WHAT YOU HAVE TO DO: Copy out each line of the data below in which "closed" appears.

***** INFORMATION SHOWN *****

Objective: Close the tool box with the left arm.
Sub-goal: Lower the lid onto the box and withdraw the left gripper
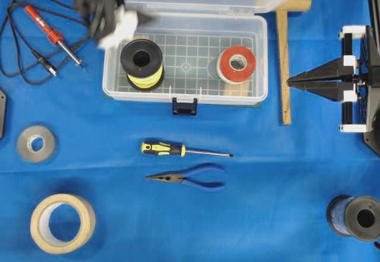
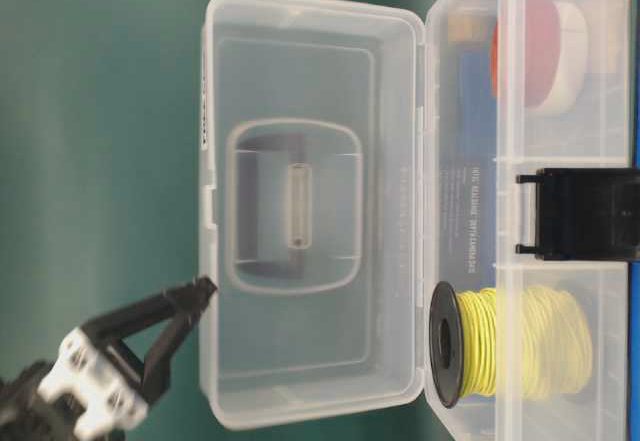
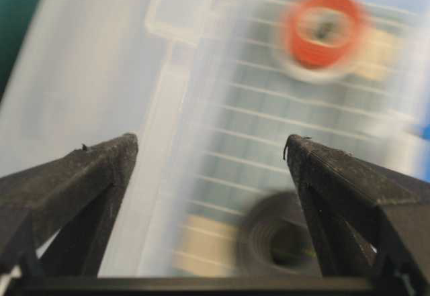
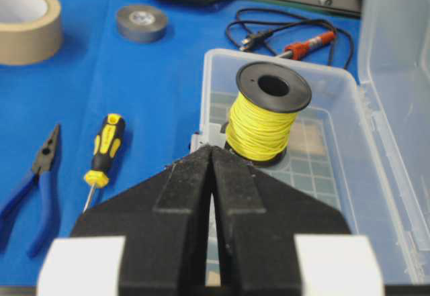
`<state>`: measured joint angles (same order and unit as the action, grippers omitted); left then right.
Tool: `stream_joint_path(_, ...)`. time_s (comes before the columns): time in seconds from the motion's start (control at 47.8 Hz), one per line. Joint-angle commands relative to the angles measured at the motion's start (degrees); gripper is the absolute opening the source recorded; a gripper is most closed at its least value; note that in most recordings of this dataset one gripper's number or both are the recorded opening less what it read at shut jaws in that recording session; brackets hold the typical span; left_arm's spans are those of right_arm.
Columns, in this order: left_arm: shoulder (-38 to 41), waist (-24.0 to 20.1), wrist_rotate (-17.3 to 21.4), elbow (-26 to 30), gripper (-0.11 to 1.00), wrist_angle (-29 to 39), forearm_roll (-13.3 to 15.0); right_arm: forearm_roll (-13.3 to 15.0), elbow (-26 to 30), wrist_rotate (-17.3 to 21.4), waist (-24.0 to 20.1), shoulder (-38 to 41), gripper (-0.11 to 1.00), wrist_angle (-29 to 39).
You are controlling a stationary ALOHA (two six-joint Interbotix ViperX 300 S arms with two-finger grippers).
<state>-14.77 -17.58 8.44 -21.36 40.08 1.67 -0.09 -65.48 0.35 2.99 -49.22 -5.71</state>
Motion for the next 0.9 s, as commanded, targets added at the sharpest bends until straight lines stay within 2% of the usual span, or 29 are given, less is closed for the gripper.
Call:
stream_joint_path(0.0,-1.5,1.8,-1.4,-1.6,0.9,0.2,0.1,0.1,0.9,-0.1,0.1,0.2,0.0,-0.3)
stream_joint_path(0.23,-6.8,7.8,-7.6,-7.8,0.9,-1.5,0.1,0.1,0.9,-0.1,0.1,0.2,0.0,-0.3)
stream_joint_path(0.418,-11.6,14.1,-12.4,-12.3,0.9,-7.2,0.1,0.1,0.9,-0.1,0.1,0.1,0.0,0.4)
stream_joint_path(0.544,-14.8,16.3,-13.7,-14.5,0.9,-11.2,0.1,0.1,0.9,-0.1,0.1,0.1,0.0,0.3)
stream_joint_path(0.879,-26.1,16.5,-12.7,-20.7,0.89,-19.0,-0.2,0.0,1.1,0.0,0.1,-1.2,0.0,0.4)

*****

OUTPUT OF THE EXERCISE:
Tool: `stream_joint_path(_, ...)`. time_s (comes before the columns): time in seconds from the motion's start (control at 47.8 Hz), one per line. Joint-angle commands relative to the angles measured at the motion's start (degrees); gripper is the absolute opening the source recorded; a gripper is most closed at its least value; note that in most recordings of this dataset one gripper's number or both are the recorded opening less what it read at shut jaws in that recording session; brackets hold the typical span; left_arm's spans are those of right_arm.
Motion for the next 0.9 s, as commanded, targets added at the sharpest bends until straight lines stay within 2% of the usual span, or 29 are given, less is closed for the gripper.

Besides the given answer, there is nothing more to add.